Et le disque en lui-même? Le fripon qui l'a acheté et qui l'a déballé constate, après un premier examen du packaging, que celui-ci est placé sous le signe de l'humour potache et de la bonne humeur. La photo de pochette est une parodie d'affiche de James Bond. Trademarq, tel un agent secret obsédé sexuel, est entouré de cinq donzelles nues et pendues à ses basques. Les trois disques portent les sous-titres de Tripe Hot, French Touche et Electroniqua. On se dit tout de suite «Ah oui! Ils sont classés par genres musicaux». En fait pas vraiment: il s'agit juste de jeux de mots. Rien que ces petits détails nous permettent alors d'imaginer qu'un porno peut être autre chose qu'un machin glauquo-crade, avilissant, filmé à la truelle et monté avec les pieds. Peut-être existe-il des oeuvres à la fois ludiques, joliment filmées et basées sur le plaisir (du spectateur, des acteurs, du réalisateur, de tout le monde...).
Au début du premier cédé, un B.Root goguenard joue les MC et présente Luigee Trademarq. La suite nous confronte à un ensemble de compositions mêlant sonorités trip-hop, électro, bluesy et parfois proches de l'industriel. Un titre ressemble énormément à un instrumental des Beastie Boys (pour les initiés, il s'agit de Sneakin' out the hospital sur l'album Hello Nasty). Un autre morceau constitue une improvisation autour des nocturnes de Chopin. Les trois disques semblent avoir été réalisés avec des bouts de ficelles, sur un home studio. Paradoxalement, cela leur confère un charme supplémentaire, qui va totalement dans le sens de ce que l'on pourrait attendre d'une musique de film X. Qu'est-ce-qui est au centre d'un porno? Qu'est-ce qui constitue sa base, son architecture, son squelette...? Tout simplement la gent féminine. Celle-ci est continuellement présente sur Bande Original, et ce par l'intermédiaire de voix féminines et de samples de râles de plaisir utilisés avec finesse. La majorité des morceaux est légère et gracile: on peut sans difficulté employer le terme élégance à leur propos.

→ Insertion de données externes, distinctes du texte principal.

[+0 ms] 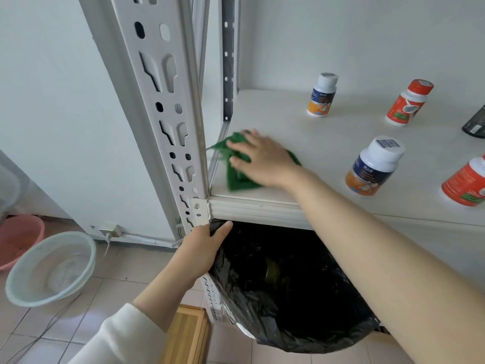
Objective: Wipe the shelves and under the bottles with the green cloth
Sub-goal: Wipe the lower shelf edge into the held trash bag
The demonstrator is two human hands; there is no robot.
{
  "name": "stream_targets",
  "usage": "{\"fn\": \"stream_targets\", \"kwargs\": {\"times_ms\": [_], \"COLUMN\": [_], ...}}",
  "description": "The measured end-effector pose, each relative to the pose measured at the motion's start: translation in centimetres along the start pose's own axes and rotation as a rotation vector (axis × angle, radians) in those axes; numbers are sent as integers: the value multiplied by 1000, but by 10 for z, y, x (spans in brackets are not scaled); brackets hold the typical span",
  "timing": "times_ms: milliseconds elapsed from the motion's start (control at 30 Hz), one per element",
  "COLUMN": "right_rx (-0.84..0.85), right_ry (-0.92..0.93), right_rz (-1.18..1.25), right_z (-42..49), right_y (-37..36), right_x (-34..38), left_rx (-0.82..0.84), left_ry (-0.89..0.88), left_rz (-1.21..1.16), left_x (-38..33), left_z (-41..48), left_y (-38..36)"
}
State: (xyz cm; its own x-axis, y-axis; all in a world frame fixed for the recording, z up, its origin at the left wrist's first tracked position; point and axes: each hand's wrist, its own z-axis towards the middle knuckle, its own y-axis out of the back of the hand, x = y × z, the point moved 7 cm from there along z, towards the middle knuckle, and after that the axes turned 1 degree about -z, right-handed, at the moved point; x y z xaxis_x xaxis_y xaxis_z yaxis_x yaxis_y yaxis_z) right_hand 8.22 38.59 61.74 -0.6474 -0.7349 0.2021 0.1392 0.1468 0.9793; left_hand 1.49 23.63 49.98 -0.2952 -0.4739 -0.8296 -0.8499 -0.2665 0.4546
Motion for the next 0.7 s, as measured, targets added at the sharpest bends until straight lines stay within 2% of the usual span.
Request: {"fn": "stream_targets", "kwargs": {"times_ms": [100, 167, 233, 300, 467, 567, 700], "right_rx": [-23, -152, -313, -401, -478, -439, -343], "right_ry": [112, 121, 94, 40, 15, -47, -215], "right_rz": [24, 13, -46, -110, -90, 120, 594], "right_z": [-54, -84, -107, -127, -176, -202, -242], "right_y": [-4, 0, 5, 6, 14, 24, 30], "right_x": [20, 15, 5, -8, -28, -41, -74], "left_rx": [17, 6, -8, -17, 42, 77, 50], "left_ry": [-15, -28, -34, -40, -32, -46, -78], "left_rz": [-10, -3, 10, 18, 23, 31, 76], "left_x": [-1, -3, -6, -9, -16, -23, -44], "left_z": [2, 1, -2, -8, -26, -36, -54], "left_y": [-2, -2, -2, -4, -25, -45, -81]}}
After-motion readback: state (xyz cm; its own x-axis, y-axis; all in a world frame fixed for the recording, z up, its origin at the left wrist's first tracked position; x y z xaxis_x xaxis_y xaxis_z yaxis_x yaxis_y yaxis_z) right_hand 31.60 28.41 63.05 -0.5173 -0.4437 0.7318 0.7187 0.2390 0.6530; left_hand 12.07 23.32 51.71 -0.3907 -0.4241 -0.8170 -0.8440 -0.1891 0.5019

Maintenant, mettez un des trois disques sur votre chaîne et concentrez vous sur autre chose: prenez un livre, discutez avec votre copine, regardez la télévision avec le son coupé, faites ce que vous voulez. De temps à autre, redirigez votre attention sur la musique puis reprenez ensuite l'activité que vous aviez entamé. Continuez ces petits allers-retours aussi longtemps que vous le jugerez nécessaire. A force, Bande Original vous met dans un état second... N'auriez-vous pas par hasard envie de faire l'amour avec votre chérie?